● **Problem description**:
Your answer must contain only the lines from the one containing "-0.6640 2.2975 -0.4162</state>" through the end of the entries below, reproduced character for character.
─── Data excerpts ───
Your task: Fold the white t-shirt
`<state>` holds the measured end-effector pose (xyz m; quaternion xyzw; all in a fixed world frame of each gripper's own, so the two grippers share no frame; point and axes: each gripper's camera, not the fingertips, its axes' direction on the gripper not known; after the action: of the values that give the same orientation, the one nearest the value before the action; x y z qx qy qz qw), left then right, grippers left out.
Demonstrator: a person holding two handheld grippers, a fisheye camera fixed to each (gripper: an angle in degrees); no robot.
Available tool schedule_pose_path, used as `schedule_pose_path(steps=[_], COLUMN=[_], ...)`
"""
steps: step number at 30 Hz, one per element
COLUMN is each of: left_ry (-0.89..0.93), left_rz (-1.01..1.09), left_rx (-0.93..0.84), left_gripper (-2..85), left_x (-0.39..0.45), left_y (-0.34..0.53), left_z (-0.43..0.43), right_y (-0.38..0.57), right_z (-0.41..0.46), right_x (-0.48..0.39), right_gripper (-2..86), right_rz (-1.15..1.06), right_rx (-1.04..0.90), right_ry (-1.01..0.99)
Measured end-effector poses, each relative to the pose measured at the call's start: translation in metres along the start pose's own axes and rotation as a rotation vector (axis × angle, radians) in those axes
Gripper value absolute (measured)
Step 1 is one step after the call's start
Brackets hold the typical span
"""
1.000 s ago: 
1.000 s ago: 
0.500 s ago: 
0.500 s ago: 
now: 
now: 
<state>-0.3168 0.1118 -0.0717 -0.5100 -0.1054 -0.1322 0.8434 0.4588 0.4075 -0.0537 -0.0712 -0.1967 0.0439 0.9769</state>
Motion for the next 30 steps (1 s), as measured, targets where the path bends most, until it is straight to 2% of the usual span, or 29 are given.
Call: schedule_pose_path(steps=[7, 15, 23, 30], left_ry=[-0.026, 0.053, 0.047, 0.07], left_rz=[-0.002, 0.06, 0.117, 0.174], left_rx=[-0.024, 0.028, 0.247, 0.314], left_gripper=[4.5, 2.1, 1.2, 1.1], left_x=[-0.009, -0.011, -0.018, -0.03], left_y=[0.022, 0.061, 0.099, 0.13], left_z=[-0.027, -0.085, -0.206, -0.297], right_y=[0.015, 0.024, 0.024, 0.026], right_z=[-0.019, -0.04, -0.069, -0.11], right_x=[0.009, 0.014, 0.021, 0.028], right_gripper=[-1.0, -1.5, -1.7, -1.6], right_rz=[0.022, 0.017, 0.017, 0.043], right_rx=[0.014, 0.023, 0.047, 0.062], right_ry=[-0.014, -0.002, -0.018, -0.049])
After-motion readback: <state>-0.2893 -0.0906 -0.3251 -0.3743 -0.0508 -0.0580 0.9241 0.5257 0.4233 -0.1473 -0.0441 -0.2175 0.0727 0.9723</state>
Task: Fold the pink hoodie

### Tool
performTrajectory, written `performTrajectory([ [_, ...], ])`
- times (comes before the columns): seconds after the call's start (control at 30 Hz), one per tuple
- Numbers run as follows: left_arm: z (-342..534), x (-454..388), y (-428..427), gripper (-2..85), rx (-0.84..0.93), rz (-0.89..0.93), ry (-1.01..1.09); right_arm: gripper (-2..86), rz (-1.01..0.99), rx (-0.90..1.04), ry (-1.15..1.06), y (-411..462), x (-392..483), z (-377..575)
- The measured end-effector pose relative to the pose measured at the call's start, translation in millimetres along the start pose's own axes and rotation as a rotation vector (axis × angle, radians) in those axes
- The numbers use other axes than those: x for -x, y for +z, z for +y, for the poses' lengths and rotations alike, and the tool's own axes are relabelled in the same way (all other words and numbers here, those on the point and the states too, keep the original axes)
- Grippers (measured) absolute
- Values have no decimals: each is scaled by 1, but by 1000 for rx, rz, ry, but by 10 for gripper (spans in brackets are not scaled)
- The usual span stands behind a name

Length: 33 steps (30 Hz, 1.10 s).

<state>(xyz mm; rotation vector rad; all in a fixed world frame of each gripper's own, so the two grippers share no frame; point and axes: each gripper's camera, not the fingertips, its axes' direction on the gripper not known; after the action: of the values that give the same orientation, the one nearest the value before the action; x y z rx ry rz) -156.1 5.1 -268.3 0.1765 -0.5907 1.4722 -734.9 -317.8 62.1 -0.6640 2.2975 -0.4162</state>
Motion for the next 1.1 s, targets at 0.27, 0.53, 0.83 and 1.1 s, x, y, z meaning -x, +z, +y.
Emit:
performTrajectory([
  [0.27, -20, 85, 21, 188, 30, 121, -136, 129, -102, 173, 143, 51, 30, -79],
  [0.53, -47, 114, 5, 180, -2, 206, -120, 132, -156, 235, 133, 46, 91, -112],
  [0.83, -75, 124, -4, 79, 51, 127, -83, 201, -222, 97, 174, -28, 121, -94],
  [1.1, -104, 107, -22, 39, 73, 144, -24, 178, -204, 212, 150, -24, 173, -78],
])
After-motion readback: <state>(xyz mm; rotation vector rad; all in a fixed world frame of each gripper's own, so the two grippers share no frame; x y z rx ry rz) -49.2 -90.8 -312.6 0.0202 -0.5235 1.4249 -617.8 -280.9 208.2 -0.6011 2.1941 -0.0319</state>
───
● **Answer space**:
<state>(xyz mm; rotation vector rad; all in a fixed world frame of each gripper's own, so the two grippers share no frame; point and axes: each gripper's camera, not the fingertips, its axes' direction on the gripper not known; after the action: of the values that give the same orientation, the one nearest the value before the action; x y z rx ry rz) -156.1 5.1 -268.3 0.1765 -0.5907 1.4722 -734.9 -317.8 62.1 -0.6640 2.2975 -0.4162</state>
Motion for the next 1.1 s, targets at 0.27, 0.53, 0.83 and 1.1 s, x, y, z meaning -x, +z, +y.
Emit:
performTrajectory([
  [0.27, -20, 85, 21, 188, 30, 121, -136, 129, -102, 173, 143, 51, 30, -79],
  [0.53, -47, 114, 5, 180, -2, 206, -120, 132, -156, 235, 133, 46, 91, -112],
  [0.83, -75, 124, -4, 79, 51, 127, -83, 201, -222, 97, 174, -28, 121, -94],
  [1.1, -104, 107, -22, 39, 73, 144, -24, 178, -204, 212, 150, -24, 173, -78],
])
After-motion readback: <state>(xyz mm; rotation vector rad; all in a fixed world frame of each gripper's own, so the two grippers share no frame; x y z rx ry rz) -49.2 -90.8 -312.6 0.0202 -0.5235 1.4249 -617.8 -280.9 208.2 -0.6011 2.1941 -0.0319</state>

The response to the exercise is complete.